World Cup 2010 profile – Cameroon – Indomitable Lions look to restore pride in South Africa

Cameroon head to South Africa with a sense of pride and purpose. Pride in that they have qualified for the finals six times (more than any other African nation) and were the first African team to reach the quarter-finals, in 1990. Purpose in that they could be in the running to be the first African team to reach the semi-finals of the World Cup. Cameroon’s emergence of strength came in Italia 90 when they reached the last eight, shocking holders Argentina along the way. Since then, they have won the 2002 Africa Cup of Nations, saw an early exit at the World Cup in the same year and failed to qualify for Germany 2006.

Cameroon’s population of 19m are largely limited from football viewing due to poor resources and almost absent coverage of the top tiered league – the MTN Elite One. Established in 1961, the league features Cameroon’s 16 best clubs, the most successful being Canon Yaounde who have won 10 titles and the CAF Champions League. The lack of TV coverage leaves the clubs sparse of fans and funding. The hopes of funding clubs and keeping them alive lie with the countries celebrities – musicians and rich aristocrats as investors. The majority of Cameroon’s players all play in foreign leagues, notably Samuel Eto’o and a crop of talent in the Premier League such as Benoit Assou-Ekotto, Alexandre Song and Sebastian Bassong. Recent call-up Haman Sadjo is the only player to ply his trade in Cameroon for Sahel FC.

Cameroon are currently ranked 19th by FIFA and have undergone recent revamping under Paul Le Guen. The former Rangers manager came to Africa having won a host of trophies in France, including three Ligue 1 Championships and two French League Cups. He took the reigns of the national team midway through the qualification period and transformed the troubled side from mundane into free-flowing. Cameroon’s start to the qualification campaign saw them lose to Togo and draw against Morocco. Le Guen then replaced Otto Pfister as manager, bringing his own staff in and changing the formation to 4-3-3. Le Guen also stripped Rigobert Song of the captaincy, handing it to Samuel Eto’o. The team found a new confidence as well as new areas of the pitch to cover, pressing into the opposition wing-backs and feeding the frontmen more. Victories over Morocco and Gabon secured Cameroon’s place in 2010, a far cry from their efforts in 2002 and non-appearance in 2006.

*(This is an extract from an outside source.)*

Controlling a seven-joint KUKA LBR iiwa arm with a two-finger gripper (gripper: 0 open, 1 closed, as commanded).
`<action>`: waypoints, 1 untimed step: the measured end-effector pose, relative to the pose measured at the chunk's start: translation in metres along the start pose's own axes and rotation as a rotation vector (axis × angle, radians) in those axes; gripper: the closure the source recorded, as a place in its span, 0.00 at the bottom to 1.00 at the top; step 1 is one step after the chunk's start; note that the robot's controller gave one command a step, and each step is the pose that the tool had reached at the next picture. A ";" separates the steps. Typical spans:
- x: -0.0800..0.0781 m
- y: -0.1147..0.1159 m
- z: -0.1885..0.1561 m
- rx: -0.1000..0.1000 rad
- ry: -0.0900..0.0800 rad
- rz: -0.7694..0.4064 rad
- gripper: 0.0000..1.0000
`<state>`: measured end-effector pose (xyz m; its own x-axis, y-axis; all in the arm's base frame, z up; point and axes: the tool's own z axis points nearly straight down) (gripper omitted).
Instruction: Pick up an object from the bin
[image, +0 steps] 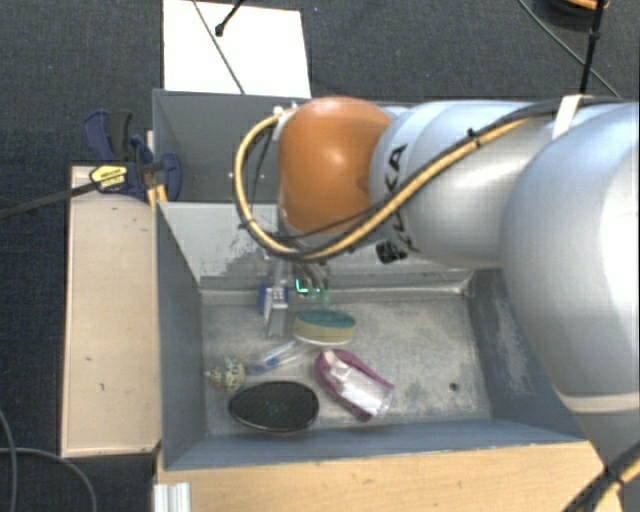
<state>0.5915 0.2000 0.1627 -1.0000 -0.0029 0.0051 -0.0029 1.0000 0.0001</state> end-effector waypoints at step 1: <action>0.067 0.044 0.091 -0.003 -0.015 -0.301 0.00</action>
Offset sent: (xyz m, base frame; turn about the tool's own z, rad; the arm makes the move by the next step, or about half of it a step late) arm -0.0697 0.0422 -0.0927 -0.3011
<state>0.5239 0.2441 0.0719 -0.9542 -0.2988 -0.0102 -0.2989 0.9543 0.0028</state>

Cameroon will hope to progress past the group stages of this year’s World Cup. Although graced with a talented squad, a difficult group could lead to early defeat at the hands of another international giant – the 2002 World Cup saw Cameroon eliminated by finalists Germany. Inter’s Eto’o has notched a plethora of awards – including the leading goalscorer in the history of the national team and African Player of the Year award three times – the dangerous forward will spearhead the attacking formation and give positivity to fans. The defence is a blend of youth and experience with Assou-Ekotto and the highly-rated Bassong partnering veterans Rigobert Song and Geremi. The most vital midfielder is arguably Alexandre Song, the young Arsenal midfielder (nephew of Rigobert) and one of the youngest in the squad, was voted in the Team of the Tournament at the 2008 Africa Cup of Nations. With his habit of popping up with vital assists and marshalling the middle of the park after becoming a regular in the Arsenal side, Song can bring the tough-tackling of the Premier League to midfield. The Indomitable Lions will have to keep an eye on their fiery temperament – legend Rigobert Song is red card prone and holds the distinction of being dismissed in two World Cups.

Ahmadou Ahidjo Stadium in Yaounde serves as the home stadium. Built in 1972 and named after Cameroon’s first president, the stadium has a capacity of 38 720. The formerly notorious pitch, which was virtually unplayable a decade ago, has, along with the rest of the facility, been redeveloped. The previous pitch absorbed rain becoming a swamp where players were vulnerable to injury. A Japanese construction team dug it up, filled out the under layer with hard soil, filling the cracks of the top layer and replanted it with fresh grass to meet the standards of hosting matches by FIFA.

With the greatest prize in football on the horizon, Cameroon will hope to restore pride to the people and establish themselves once against as heavyweights of African football.